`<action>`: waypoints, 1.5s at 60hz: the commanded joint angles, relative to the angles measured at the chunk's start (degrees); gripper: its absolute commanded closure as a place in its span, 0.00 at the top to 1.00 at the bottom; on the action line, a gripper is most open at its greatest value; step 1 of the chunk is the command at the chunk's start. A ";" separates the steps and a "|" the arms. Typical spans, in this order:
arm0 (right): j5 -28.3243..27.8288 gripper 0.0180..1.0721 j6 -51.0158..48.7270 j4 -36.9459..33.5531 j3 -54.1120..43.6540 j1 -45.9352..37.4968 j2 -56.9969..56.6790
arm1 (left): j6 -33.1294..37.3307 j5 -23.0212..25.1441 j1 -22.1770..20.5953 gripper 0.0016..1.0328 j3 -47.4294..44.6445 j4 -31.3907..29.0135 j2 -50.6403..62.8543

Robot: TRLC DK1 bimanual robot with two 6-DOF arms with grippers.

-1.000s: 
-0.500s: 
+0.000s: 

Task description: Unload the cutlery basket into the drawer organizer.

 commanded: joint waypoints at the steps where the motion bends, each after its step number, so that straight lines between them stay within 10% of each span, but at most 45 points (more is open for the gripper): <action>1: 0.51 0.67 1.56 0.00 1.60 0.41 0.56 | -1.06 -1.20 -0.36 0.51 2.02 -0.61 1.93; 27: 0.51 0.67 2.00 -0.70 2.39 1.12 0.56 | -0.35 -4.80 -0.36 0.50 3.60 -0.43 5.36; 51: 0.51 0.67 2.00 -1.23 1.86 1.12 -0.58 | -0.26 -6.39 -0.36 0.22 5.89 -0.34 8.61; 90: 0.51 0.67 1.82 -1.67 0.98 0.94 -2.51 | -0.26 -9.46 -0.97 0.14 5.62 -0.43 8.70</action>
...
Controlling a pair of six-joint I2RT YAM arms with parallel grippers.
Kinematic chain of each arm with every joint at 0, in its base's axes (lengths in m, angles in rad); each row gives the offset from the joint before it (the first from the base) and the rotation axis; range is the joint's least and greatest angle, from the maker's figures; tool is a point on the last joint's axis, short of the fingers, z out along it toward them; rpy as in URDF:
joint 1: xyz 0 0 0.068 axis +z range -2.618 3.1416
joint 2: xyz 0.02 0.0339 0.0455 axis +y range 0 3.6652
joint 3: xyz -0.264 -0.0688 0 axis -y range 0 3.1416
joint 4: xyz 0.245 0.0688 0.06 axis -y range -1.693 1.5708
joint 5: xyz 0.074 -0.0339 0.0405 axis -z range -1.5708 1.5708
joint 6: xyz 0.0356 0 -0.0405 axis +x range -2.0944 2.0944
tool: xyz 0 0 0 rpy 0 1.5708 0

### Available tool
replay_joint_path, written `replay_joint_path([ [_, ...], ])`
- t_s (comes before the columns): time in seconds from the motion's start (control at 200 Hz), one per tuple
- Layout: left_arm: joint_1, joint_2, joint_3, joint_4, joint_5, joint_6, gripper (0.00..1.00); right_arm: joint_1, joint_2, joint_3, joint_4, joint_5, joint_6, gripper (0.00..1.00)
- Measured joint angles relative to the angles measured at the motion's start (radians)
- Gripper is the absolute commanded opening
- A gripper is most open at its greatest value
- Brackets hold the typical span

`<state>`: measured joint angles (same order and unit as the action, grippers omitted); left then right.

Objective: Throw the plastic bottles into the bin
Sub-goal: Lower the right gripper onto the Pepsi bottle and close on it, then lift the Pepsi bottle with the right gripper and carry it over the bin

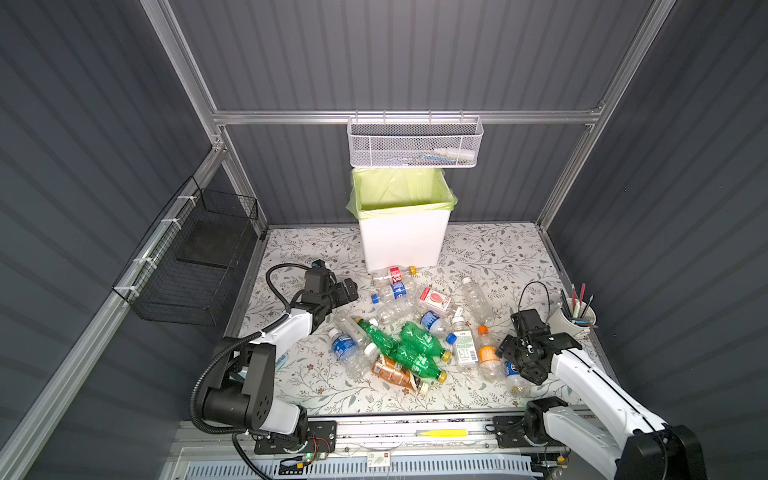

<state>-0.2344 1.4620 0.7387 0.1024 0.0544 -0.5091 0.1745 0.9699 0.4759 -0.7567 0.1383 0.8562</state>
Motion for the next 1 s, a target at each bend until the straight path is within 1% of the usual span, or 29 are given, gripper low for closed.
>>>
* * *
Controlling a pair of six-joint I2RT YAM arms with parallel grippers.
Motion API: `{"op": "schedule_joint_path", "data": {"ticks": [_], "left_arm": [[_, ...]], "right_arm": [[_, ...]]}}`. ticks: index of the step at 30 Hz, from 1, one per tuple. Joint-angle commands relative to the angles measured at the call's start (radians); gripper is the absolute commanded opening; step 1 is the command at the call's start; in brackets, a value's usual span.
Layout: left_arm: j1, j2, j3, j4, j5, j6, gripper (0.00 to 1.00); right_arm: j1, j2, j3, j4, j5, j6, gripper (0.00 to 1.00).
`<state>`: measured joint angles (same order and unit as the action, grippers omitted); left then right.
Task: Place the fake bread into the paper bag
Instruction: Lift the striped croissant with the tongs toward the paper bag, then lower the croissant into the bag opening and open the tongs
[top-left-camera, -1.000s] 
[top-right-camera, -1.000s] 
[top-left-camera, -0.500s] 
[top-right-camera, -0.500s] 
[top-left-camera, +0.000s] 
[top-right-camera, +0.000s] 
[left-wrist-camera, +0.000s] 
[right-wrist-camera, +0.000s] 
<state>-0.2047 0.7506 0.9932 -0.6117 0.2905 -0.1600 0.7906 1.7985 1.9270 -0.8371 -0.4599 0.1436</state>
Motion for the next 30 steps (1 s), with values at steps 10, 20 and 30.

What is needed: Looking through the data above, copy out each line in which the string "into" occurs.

Answer section:
Task description: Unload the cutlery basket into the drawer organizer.
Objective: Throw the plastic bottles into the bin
Task: Place the fake bread into the paper bag
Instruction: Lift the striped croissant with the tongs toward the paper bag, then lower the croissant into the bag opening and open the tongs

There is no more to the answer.